_What this task involves_: Among the lines below, a stretch begins at the one with "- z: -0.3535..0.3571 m" and ends at the one with "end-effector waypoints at". Repeat that stretch exactly, ends included.

_Exercise material_:
—————

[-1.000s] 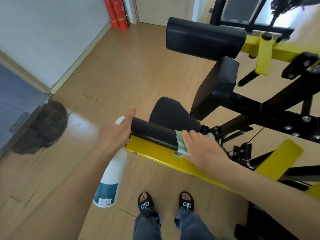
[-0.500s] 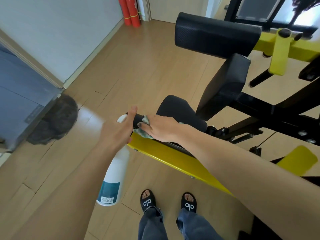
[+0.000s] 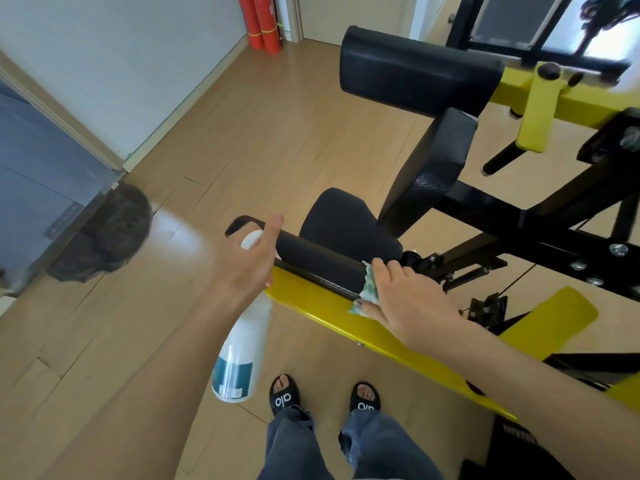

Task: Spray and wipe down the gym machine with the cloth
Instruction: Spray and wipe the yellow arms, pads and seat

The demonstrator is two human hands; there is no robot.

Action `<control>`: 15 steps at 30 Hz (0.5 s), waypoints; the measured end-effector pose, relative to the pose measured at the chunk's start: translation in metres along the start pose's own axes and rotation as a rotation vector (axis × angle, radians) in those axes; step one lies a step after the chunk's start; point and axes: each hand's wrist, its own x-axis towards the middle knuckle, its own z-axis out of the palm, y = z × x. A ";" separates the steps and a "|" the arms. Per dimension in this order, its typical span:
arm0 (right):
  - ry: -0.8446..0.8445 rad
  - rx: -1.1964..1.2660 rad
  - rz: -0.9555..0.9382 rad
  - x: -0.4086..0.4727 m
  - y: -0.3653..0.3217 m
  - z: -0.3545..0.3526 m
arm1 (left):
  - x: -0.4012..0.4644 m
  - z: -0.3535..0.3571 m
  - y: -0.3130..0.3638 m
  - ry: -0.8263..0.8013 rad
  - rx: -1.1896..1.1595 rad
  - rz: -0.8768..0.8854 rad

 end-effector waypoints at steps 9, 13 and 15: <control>-0.433 0.588 0.124 0.067 -0.005 -0.024 | 0.011 0.033 -0.002 -0.234 -0.033 -0.146; -0.085 0.113 0.145 -0.014 -0.003 -0.008 | 0.018 0.035 0.003 -0.250 0.004 -0.197; 0.123 0.345 0.358 -0.046 -0.024 0.000 | 0.020 0.035 0.005 -0.268 0.008 -0.216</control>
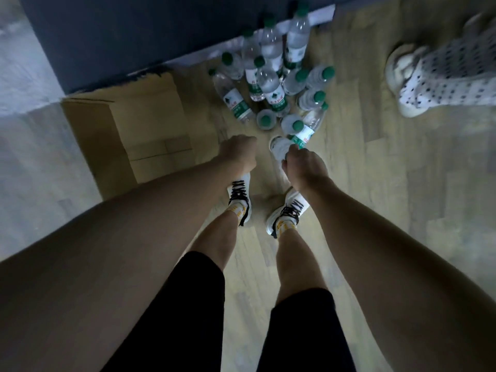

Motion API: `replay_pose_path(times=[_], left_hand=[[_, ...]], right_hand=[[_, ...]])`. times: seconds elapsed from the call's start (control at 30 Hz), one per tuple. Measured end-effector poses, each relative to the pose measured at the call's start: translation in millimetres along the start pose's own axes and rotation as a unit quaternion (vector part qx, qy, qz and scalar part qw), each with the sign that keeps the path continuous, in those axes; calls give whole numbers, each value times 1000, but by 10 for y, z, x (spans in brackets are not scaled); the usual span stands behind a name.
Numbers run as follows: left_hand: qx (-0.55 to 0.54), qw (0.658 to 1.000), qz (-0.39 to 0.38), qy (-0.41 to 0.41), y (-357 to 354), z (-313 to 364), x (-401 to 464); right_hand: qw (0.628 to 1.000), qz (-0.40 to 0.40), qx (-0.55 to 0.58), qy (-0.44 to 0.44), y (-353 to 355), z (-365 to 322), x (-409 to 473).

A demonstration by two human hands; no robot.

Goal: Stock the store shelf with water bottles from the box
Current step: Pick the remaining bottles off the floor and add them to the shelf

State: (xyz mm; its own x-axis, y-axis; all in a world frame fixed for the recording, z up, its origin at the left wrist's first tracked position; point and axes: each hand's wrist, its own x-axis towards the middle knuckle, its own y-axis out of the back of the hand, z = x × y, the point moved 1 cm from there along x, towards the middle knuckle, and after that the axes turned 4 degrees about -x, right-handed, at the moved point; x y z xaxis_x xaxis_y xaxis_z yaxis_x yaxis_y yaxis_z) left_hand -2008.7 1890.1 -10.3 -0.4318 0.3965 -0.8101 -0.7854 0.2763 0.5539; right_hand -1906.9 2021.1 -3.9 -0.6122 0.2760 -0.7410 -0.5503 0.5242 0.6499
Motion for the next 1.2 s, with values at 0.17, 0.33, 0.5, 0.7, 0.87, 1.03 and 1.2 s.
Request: replay_pose_path(times=[0.17, 0.33, 0.5, 0.7, 0.87, 1.03, 1.2], left_hand=[[-15, 998, 63, -17, 769, 211, -840], [-18, 995, 84, -47, 1500, 329, -1624], [-24, 990, 107, -85, 2377, 350, -2282], [-24, 978, 186, -95, 3683, 539, -3246], [-22, 963, 248, -105, 4594, 599, -4050], [-39, 951, 292, -90, 5274, 485, -4725], [-75, 938, 331, -72, 5718, 326, -5347]], right_hand=[[991, 31, -82, 100, 1056, -252, -705], [988, 69, -55, 127, 1849, -485, -1366], [982, 104, -48, 148, 2782, -837, -1977], [964, 153, -58, 209, 4161, -1404, -2695], [936, 233, -66, 256, 5176, -1798, -3267], [908, 291, -83, 289, 6025, -2196, -3807], [878, 339, -76, 330, 6555, -2589, -4243]])
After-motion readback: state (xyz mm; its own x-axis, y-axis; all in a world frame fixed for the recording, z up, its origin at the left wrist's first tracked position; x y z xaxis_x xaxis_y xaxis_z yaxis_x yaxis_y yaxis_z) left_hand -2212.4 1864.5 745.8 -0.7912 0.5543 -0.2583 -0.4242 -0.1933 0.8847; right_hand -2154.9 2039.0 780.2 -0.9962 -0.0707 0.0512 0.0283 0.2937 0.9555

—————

_Written solution_:
  - z: -0.3535..0.3571 m
  - y: -0.3130..0.3638 m
  - ry: -0.8263..0.8013 rad
  - rx: -1.1896..1.1595 rad
  - rz: -0.8768..0.8854 rad

 end-effector waypoints at steps 9, 13 and 15: <control>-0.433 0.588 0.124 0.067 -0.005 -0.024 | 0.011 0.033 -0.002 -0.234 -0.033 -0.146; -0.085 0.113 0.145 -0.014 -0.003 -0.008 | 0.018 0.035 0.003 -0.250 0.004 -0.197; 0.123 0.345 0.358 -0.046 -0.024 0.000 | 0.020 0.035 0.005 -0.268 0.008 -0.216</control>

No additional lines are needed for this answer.